▶ _WHAT THE TASK ASKS_:
Start at the line below containing "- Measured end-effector" and stop at the line containing "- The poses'". Repeat every line of that stretch exactly, and nothing outside it.

[Opening DATA EXTRACT section]

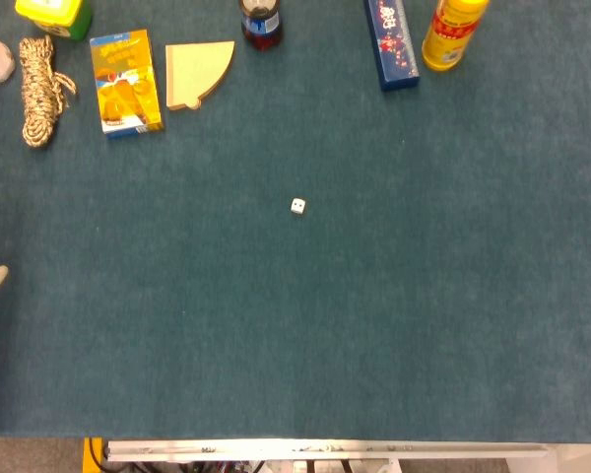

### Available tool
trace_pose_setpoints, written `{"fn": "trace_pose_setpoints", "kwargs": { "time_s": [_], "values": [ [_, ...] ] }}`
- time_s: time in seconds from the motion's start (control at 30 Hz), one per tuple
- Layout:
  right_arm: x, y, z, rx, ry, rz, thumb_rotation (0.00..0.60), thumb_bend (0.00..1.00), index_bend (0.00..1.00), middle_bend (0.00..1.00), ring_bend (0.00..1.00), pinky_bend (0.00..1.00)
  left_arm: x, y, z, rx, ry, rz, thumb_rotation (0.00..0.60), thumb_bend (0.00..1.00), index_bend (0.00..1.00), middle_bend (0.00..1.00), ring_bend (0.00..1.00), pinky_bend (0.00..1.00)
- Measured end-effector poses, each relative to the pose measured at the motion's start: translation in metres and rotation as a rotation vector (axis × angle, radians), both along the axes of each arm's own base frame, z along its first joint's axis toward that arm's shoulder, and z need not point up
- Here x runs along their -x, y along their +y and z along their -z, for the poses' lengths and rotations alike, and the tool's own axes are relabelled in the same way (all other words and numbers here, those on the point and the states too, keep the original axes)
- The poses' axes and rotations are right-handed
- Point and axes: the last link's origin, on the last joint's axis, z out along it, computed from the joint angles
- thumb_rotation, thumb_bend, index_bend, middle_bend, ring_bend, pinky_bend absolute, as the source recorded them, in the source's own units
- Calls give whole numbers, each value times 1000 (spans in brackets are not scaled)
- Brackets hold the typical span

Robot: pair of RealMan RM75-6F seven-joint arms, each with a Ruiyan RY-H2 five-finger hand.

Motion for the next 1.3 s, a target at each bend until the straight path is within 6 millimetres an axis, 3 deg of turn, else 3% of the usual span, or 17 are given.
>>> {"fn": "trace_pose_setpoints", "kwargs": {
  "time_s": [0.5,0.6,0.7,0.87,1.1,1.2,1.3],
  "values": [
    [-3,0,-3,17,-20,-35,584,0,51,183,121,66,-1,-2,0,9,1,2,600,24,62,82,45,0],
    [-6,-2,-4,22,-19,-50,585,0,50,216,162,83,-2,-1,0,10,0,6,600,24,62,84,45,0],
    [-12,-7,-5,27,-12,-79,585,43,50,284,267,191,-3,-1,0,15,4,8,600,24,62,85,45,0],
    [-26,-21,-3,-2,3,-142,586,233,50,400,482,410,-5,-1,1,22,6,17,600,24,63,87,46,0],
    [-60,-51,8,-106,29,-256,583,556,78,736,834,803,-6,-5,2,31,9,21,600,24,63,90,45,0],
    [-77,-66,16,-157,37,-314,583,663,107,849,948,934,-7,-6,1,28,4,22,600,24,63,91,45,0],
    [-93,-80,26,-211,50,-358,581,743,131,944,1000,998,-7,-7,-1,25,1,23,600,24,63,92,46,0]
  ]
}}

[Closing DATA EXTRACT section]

▶ _REPLY_:
- Measured end-effector poses, each relative to the pose measured at the motion's start: translation in metres and rotation as a rotation vector (axis × angle, radians), both along the axes of each arm's own base frame, z along its first joint's axis toward that arm's shoulder, and z need not point up
- Here x runs along their -x, y along their +y and z along their -z, for the poses' lengths and rotations alike, and the tool's own axes are relabelled in the same way (all other words and numbers here, those on the point and the states too, keep the original axes)
- The poses' axes and rotations are right-handed

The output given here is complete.